Trouble running CRAYHIP (AMD MI300A) port of VASP 6.6.0 on more than 1 MPI rank or 1 GPU
Dear VASP admins and devs,
Thanks so much for the hard work on the first release of the port for AMD/Intel GPUs. We have a Cray machine with some GPU nodes (four MI300A GPUs/node) on which we want to run VASP and are trying to get the 6.6.0 version built with GNU Make. We started from the "cray_omp_off" makefile.include template:
Code: Select all
# Precompiler options
CPP_OPTIONS = -DHOST=\"LinuxFTN\" \
-DMPI -DMPI_BLOCK=8000 -Duse_collective \
-DscaLAPACK \
-DCACHE_SIZE=4000 \
-Davoidalloc \
-DMPI_INPLACE \
-Dvasp6 \
-Dtbdyn \
-Dfock_dblbuf
# activate OpenMP and gpu offloading
CPP_OPTIONS += -D_OPENMP \
-DOMP_OFFLOAD \
-DCRAYHIP
CPP = cpp --traditional -E -P -Wno-endif-labels $*$(FUFFIX) >$*$(SUFFIX) $(CPP_OPTIONS)
FC = ftn -hnoacc -homp
FCL = $(FC)
FREE = -ffree -N 1023
FFLAGS = -dC -rmo -emEb
# lower the ipa level for inlining to 0 to avoid compiler problems
FFLAGS += -hipa0
# suppress warnings
FFLAGS += -m 4
# O2 recommended for optimal GPU performance, O1 significantly slower in certain
# GPU kernels
OFLAG = -O2
OFLAG_IN = $(OFLAG)
DEBUG = -O0
# fine grain control over lapack, by default ftn will link libsci with the
# appropriate configuration
# LAPACK = -L${CRAY_LIBSCI_PREFIX_DIR}/lib -lsci_cray_mpi
# LLIBS = $(LAPACK)
# FFTW_ROOT ?= /opt/cray/pe/fftw/3.3.8.11/x86_rome
LLIBS += -L$(FFTW_ROOT)/lib -lfftw3 -lfftw3_omp
INCS = -I$(FFTW_ROOT)/include
# HIP
CLANG = cc
# ROCM_PATH ?= /opt/rocm
HIPCC ?= ${ROCM_PATH}/bin/hipcc
ROCM_INCS = -I${ROCM_PATH}/include -I${ROCM_PATH}/include/hip -I${ROCM_PATH}/include/rocblas -I${ROCM_PATH}/include/rocsolver -I${ROCM_PATH}/include/rocfft
ROCM_LIBS = -L${ROCM_PATH}/hip/lib -lamdhip64 \
-L${ROCM_PATH}/lib -lrocblas -lrocfft -lrocsolver -lcraymp
# using RCCL aka NCCL for direct multi-GPU communication, recommended for best
# performance
CPP_OPTIONS += -DUSENCCL
ROCM_LIBS += -lrccl
LLIBS += $(ROCM_LIBS)
LIBS += HIP
LLIBS += -LHIP -lHipInterface
#
# For what used to be vasp.5.lib
CPP_LIB = $(CPP)
FC_LIB = $(FC)
CC_LIB = cc
CFLAGS_LIB = -O
FFLAGS_LIB = -O1
FREE_LIB = $(FREE)
OBJECTS_LIB= linpack_double.o getshmem.o
# For the parser library
CXX_PARS = CC
LLIBS += -lstdc++
# Normally no need to change this
SRCDIR = ../../src
BINDIR = ../../bin
# HDF5-support (optional but strongly recommended, and mandatory for some
# features)
CPP_OPTIONS+= -DVASP_HDF5
# HDF5_ROOT ?= /path/to/your/hdf5/installation
LLIBS += -L$(HDF5_ROOT)/lib -lhdf5_fortran
INCS += -I$(HDF5_ROOT)/include
# For the VASP-2-Wannier90 interface (optional)

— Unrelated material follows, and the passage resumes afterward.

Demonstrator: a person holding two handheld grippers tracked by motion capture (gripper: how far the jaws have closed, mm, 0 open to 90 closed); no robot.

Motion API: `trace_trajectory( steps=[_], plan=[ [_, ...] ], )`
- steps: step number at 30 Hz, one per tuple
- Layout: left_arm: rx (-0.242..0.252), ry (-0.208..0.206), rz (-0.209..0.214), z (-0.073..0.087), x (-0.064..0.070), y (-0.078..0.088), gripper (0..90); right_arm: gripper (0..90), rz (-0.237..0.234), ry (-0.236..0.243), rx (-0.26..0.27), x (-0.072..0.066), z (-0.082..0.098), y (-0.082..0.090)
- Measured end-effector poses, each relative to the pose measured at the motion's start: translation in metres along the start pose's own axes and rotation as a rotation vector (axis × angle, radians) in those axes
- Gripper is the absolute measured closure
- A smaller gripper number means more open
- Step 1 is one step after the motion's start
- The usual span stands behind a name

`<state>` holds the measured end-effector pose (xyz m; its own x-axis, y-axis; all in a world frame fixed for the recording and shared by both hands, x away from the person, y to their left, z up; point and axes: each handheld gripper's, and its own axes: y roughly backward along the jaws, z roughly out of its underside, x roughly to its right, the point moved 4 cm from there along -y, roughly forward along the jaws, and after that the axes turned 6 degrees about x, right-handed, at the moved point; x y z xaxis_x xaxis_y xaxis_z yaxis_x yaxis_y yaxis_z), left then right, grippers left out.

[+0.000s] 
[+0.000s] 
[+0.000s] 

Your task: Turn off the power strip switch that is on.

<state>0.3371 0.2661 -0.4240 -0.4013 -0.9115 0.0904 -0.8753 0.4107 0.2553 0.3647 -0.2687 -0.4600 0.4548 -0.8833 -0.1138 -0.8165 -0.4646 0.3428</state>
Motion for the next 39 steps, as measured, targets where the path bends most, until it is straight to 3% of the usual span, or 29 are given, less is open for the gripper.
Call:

#CPP_OPTIONS += -DVASP2WANNIER90
#WANNIER90_ROOT ?= /path/to/your/wannier90/installation
#LLIBS += -L$(WANNIER90_ROOT)/lib -lwannier
# Get major version of crayftn
CRAYFTNVER=$(shell crayftn --version 2>/dev/null | grep "Version" | sed -n 's/.*Version \([0-9]\+\)\..*/\1/p')
CPP_OPTIONS += -D__DCRAYFTN_VERSION=$(CRAYFTNVER)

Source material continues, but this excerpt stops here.